══ Input data ══

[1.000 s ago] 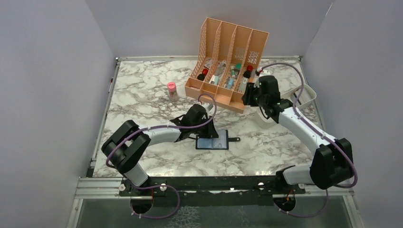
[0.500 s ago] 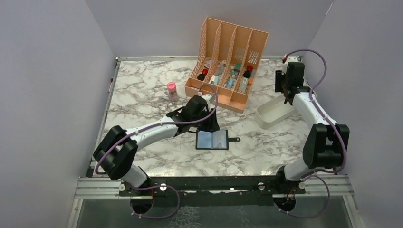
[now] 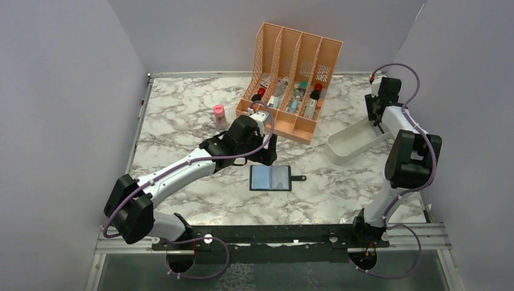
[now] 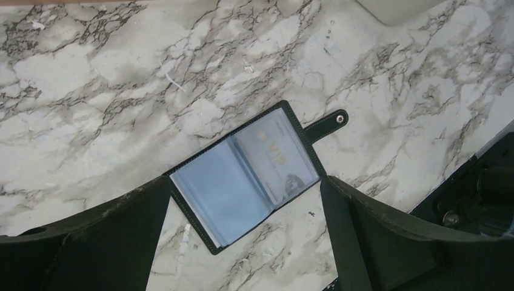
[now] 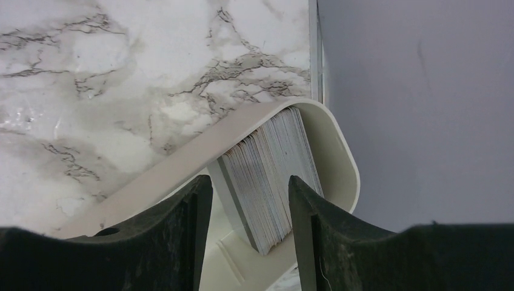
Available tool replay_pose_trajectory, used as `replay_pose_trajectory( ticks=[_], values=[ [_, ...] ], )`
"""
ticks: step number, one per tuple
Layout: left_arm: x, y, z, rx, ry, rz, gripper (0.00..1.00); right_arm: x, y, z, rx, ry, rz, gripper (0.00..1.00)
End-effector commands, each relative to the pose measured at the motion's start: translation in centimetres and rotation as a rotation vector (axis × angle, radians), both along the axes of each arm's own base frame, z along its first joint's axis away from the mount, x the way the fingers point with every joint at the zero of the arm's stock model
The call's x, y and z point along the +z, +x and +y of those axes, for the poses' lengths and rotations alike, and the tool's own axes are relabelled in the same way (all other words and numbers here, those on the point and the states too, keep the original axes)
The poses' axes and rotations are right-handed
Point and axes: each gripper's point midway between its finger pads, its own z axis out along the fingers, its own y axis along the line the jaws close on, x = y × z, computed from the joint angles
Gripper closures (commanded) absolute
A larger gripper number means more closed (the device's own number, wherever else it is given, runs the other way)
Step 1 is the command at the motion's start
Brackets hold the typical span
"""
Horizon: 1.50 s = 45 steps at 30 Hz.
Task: Put the credit cards into the card holder
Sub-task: Pick up the credit card from the storage box.
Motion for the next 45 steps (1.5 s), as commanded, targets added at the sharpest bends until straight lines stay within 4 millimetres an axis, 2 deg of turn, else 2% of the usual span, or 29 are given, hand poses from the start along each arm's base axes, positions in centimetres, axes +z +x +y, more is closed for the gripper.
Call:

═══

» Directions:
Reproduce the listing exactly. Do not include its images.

» Solution:
[1.000 s ago] 
[0.500 s ago] 
[now] 
[now] 
[now] 
Available tool replay_pose_trajectory, used as `replay_pose_trajectory( ticks=[_], values=[ [_, ...] ], )`
"""
ticks: step number, one per tuple
Layout: left_arm: x, y, z, rx, ry, rz, gripper (0.00..1.00); right_arm: x, y, z, rx, ry, rz, gripper (0.00..1.00)
End-effector commands, each relative to the pose measured at the motion's start: translation in centimetres and rotation as a rotation vector (axis × angle, radians), both along the axes of each arm's own base frame, z along its first joint's axis away from the mount, x the way the fingers point with every joint at the zero of the arm's stock model
The call's x, y and z point along the +z, +x and +y of those axes, for the poses' lengths and rotations alike, and the tool's own axes are relabelled in the same way (all other words and numbers here, those on the point and the states too, keep the original axes)
The poses' axes and rotations are right-handed
Point and axes: each gripper's point midway between its finger pads, its own z axis out along the fingers, its own y axis along the line the jaws close on, x = y × z, computed from the joint angles
Gripper closures (commanded) absolute
A larger gripper number means more closed (the device's own number, wherever else it is given, runs the other way)
Step 1 is the command at the motion's start
Brackets hold the typical span
"""
Horizon: 1.50 s = 45 steps at 30 Hz.
Task: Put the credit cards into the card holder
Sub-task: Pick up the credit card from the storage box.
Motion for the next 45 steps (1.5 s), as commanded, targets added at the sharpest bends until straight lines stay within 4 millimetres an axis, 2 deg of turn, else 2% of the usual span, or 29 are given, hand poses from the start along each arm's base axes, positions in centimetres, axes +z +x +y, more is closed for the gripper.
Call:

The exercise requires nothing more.